▶ [INFORMATION SHOWN]
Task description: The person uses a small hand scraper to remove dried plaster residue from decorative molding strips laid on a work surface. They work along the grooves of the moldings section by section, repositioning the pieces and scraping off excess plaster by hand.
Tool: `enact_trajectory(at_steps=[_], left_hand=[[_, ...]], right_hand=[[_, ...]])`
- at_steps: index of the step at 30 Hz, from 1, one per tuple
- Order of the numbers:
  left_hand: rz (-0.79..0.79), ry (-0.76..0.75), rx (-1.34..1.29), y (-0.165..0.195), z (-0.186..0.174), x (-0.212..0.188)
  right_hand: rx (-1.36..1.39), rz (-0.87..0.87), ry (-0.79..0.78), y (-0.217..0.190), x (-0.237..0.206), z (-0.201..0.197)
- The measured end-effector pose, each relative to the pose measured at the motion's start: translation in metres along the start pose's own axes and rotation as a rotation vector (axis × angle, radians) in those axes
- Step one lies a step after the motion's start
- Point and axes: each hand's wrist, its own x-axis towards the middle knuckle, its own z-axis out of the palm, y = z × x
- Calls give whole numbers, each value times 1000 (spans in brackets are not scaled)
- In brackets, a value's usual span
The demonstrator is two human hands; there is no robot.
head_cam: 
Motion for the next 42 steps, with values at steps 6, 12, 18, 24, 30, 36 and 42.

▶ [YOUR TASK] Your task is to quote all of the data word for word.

▶ [ANSWER]
Task description: The person uses a small hand scraper to remove dried plaster residue from decorative molding strips laid on a work surface. They work along the grooves of the moldings section by section, repositioning the pieces and scraping off excess plaster by hand.
Tool: `enact_trajectory(at_steps=[_], left_hand=[[_, ...]], right_hand=[[_, ...]])`
- at_steps: index of the step at 30 Hz, from 1, one per tuple
- Order of the numbers:
  left_hand: rz (-0.79..0.79), ry (-0.76..0.75), rx (-1.34..1.29), y (-0.165..0.195), z (-0.186..0.174), x (-0.212..0.188)
  right_hand: rx (-1.36..1.39), rz (-0.87..0.87), ry (-0.79..0.78), y (-0.217..0.190), x (-0.237..0.206), z (-0.201..0.197)
- The measured end-effector pose, each relative to the pose measured at the motion's start: translation in metres along the start pose's own axes and rotation as a rotation vector (axis × angle, radians) in those axes
- Step one lies a step after the motion's start
- Point and axes: each hand's wrist, its own x-axis towards the middle knuckle, its own z-axis out of the palm, y = z × x
- Calls give whole numbers, each value times 1000 (spans in brackets are not scaled)
- In brackets, a value's usual span
The demonstrator is two human hands; there is no robot.
head_cam: 
Motion for the next 42 steps, with values at steps 6, 12, 18, 24, 30, 36 and 42.

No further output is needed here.